LOOK: Iraqi manuscript illumination, 18th century

Made three centuries ago at a monastery in Iraq, this is one of three figurative paintings from a Syriac Gospel lectionary, the other two depicting Thomas touching Jesus’s wounds and the apocryphal saint George defeating a dragon. While the scribe is named in the manuscript as ʼEliyā bar Yaldā, the artist, if he is a different person (as they usually were), is not identified.
I love the fanciful coloration! Yellow and orange for the donkey, and a tricolored road of yellow, blue, and green. Plus, in the background, fruiting tree branches that climb and curl. The red striations on the figures’ necks and faces are, as far as I know, an idiosyncratic aesthetic choice of the artist’s; they may signify blood running through the veins, or perhaps the marks are simply decorative.
While the donkey is shown in profile, clopping along toward Jerusalem’s city center, Jesus rides sidesaddle and is oriented toward us, his eyes meeting ours. He holds a scroll in one hand, signifying that he is the fulfillment of Old Testament prophecies (most directly in this moment, Zechariah 9:9), and his right hand, which is heavily stylized, I can only assume is raised in a gesture of blessing, as it is in many other images of this subject.
At his feet, the people spread their cloaks, a sign of reverence.
(Related posts: https://artandtheology.org/2024/03/24/holy-week-jesus-enters-jerusalem/; https://artandtheology.org/2021/03/28/palm-sunday-sannanina-hosanna/)
LISTEN: “Hosanna! (Matthew 21:9 & 11)” by Frank Hernandez, for Steve Green’s Hide ’Em in Your Heart: Bible Memory Melodies, 1990 | Performed by Susanna and Rosalia, 2026
Blessed is he who comes in the name of the Lord
Blessed is he who comes in the name of the LordHosanna to the Son of David
Hosanna in the highest
Hosanna to the Son of David
Hosanna, this is JesusBlessed is he (blessed is he) who comes in the name of the Lord
Blessed is he (blessed is he) who comes in the name of the LordHosanna to the Son of David
Hosanna in the highest
Hosanna to the Son of David
Hosanna, this is JesusHosanna (Hosanna)
Hosanna (in the highest)
Hosanna (Hosanna)
Hosanna, this is Jesus
I learned this song two years ago when two girls from my church, sisters, sang it during the offertory for our Palm Sunday worship service. I asked them if they’d be willing to reprise their performance for my blog, as I love the sweetness of their voices together, and they obliged. They are thirteen and eleven years old.
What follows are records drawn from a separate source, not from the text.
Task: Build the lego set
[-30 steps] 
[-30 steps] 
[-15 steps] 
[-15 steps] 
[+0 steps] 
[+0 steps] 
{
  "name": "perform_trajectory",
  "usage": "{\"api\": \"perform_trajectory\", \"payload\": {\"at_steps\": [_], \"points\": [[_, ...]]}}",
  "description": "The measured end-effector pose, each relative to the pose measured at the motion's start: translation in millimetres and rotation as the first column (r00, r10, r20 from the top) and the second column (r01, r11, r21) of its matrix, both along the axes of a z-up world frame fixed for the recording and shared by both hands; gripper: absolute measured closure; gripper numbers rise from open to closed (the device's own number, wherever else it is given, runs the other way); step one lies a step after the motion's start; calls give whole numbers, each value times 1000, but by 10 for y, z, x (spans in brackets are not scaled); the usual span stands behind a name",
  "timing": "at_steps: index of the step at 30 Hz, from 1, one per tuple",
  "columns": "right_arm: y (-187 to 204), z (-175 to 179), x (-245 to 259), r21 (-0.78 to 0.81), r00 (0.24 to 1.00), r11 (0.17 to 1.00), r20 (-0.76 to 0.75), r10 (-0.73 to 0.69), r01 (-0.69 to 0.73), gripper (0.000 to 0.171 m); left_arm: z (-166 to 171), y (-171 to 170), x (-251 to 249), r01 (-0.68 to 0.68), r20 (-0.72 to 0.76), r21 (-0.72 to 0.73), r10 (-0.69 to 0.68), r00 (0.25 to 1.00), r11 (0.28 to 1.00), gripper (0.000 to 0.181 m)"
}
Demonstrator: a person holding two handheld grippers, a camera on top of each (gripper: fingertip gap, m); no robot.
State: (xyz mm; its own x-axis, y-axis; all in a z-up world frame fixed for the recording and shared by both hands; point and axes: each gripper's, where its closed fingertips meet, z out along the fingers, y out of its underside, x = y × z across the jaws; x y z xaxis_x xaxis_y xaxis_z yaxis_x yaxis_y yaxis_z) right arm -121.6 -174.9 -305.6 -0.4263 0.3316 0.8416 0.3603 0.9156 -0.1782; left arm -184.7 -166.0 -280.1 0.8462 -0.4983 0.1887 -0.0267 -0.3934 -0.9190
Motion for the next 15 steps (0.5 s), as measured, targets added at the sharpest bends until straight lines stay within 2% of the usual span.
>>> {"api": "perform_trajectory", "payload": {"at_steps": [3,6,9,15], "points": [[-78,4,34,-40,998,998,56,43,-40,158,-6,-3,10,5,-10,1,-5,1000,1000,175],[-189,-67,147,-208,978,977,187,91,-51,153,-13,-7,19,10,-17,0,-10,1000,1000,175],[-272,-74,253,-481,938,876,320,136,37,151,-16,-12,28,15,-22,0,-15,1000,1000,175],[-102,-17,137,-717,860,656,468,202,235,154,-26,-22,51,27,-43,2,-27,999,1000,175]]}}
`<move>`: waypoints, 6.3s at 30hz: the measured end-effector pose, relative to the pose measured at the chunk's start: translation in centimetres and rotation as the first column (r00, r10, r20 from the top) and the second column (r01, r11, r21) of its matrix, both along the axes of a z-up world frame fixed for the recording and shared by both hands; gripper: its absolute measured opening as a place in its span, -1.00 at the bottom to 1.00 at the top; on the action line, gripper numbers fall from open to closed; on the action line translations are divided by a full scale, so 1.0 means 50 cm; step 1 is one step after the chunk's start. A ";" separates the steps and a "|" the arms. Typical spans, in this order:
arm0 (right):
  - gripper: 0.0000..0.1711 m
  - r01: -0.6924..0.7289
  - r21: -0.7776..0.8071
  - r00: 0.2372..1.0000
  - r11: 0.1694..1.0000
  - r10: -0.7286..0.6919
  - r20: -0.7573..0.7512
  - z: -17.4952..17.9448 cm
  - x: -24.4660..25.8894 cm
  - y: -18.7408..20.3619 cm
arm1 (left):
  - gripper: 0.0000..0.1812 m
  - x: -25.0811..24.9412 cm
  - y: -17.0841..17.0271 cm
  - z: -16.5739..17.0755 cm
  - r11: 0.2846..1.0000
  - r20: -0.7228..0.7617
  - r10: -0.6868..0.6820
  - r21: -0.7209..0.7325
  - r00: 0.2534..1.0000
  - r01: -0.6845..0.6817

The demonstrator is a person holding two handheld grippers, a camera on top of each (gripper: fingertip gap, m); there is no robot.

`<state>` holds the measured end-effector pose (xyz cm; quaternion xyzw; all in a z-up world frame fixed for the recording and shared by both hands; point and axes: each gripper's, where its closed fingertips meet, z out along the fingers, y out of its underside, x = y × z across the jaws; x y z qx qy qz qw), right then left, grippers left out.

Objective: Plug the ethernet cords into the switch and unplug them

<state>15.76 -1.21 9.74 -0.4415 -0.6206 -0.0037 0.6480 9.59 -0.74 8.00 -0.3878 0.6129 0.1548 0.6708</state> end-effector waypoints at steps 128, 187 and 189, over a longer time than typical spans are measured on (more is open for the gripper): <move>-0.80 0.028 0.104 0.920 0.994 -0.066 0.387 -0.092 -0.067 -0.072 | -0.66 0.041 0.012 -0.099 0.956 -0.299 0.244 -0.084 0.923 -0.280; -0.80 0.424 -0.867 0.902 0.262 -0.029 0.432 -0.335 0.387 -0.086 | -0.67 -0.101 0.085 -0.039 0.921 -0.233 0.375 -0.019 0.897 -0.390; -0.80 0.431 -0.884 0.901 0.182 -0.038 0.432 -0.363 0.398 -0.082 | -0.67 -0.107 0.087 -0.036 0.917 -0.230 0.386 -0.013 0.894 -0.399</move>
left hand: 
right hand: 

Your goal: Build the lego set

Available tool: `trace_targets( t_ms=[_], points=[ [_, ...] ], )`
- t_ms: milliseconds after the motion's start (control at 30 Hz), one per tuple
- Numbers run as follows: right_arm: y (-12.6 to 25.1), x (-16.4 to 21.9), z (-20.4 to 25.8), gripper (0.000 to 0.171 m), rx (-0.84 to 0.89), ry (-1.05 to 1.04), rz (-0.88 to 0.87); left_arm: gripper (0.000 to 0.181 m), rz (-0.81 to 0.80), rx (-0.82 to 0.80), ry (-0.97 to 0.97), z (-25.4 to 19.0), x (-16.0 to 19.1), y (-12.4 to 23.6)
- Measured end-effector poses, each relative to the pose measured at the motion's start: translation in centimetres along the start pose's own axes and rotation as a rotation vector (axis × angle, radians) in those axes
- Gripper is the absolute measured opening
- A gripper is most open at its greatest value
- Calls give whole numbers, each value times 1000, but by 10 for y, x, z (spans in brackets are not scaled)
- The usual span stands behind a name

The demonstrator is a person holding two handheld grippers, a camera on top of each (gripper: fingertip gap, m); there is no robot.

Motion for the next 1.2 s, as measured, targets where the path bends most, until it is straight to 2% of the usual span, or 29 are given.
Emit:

Frank Hernandez wrote “Hosanna,” among other songs, for Steve Green’s album Hide ’Em in Your Heart: Bible Memory Melodies, volume 1 (1990; reissued 2003), intended as a scripture memorization tool for children. Click here to listen to the original recording; the song is introduced by Green and sung by a small children’s ensemble.
Palm Sunday is an especially great day to utilize the children’s voices in your congregation for music or other parts of the liturgy, as Matthew mentions in his account of Christ’s entry into Jerusalem that “when the chief priests and the scribes . . . heard the children crying out in the temple and saying, ‘Hosanna to the Son of David,’ they became angry and said to [Jesus], ‘Do you hear what these are saying?’ Jesus said to them, ‘Yes; have you never read, “Out of the mouths of infants and nursing babies you have prepared praise for yourself” [Ps. 8:2]?’” (Matt. 21:15–16). “Hosanna” is an expression that in this context means something like “Hooray for salvation!,” as John Piper puts it.
The enthusiasm of the masses upon Jesus’s arrival in Judea’s capital city for Passover, and especially their ascription to him of the messianic title “Son of David” (not to mention “prophet” and “wonderworker”), raised the hackles of the temple leadership. He was a threat to their authority and status and to their understanding of the scriptures. So they purposed, in collusion with Rome, to put him to death.